PipelineRunner

PipelineRunner<ResultT extends PipelineResult> is an abstraction to run a Pipeline (and produce a PipelineResult).

PipelineRunner is defined using PipelineOptions.

val result = pipeline.run

assert(result.isInstanceOf[org.apache.beam.sdk.PipelineResult])

result.waitUntilFinish
import org.apache.beam.sdk.options.PipelineOptionsFactory
val options = PipelineOptionsFactory.create()
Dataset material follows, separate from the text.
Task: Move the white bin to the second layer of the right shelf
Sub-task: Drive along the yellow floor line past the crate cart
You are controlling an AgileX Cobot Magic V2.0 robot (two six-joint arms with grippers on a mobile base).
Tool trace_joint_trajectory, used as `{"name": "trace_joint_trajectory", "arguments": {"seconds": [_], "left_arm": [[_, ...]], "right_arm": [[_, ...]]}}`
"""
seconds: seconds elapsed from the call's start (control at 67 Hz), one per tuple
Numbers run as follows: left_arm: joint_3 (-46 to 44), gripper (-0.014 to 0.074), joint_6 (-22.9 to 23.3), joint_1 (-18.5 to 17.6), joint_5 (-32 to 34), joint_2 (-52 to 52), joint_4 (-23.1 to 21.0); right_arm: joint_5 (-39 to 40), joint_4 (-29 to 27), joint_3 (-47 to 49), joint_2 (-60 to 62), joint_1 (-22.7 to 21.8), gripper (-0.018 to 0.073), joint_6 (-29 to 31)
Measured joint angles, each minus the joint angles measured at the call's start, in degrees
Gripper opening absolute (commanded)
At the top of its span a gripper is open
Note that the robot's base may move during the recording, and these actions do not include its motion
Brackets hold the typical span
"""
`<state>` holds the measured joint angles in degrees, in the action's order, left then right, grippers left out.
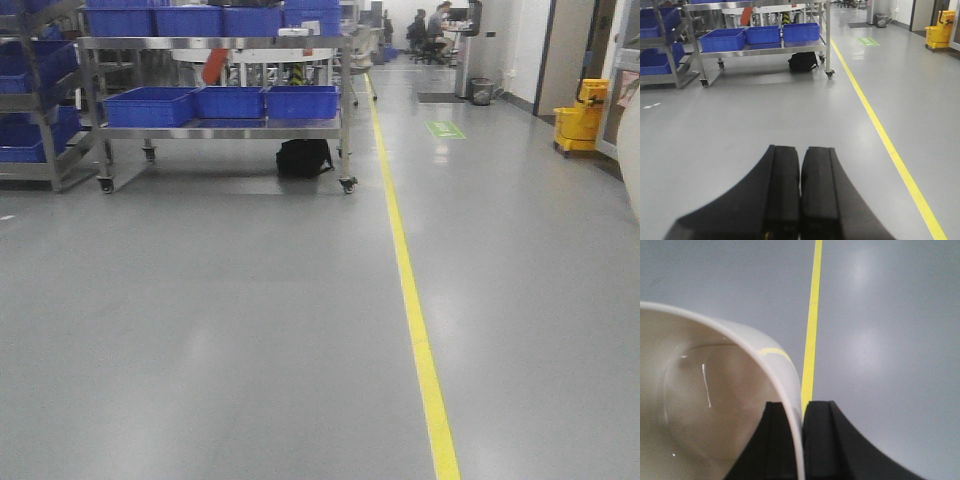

import org.apache.beam.sdk.PipelineRunner
val runner = PipelineRunner.fromOptions(options)

scala> :type runner
org.apache.beam.sdk.PipelineRunner[_ <: org.apache.beam.sdk.PipelineResult]

Available PipelineRunners

PipelineRunner Description

DataflowRunner

DirectRunner

FlinkRunner

PortableRunner

SparkRunnerDebugger

SparkStructuredStreamingRunner

TestSparkRunner

You can find more runners in the official documentation.

Contract

run Method

// ResultT extends PipelineResult
ResultT run(
  Pipeline pipeline)

run runs the given Pipeline and produces a PipelineResult (as a ResultT)

Used when Pipeline is requested to run.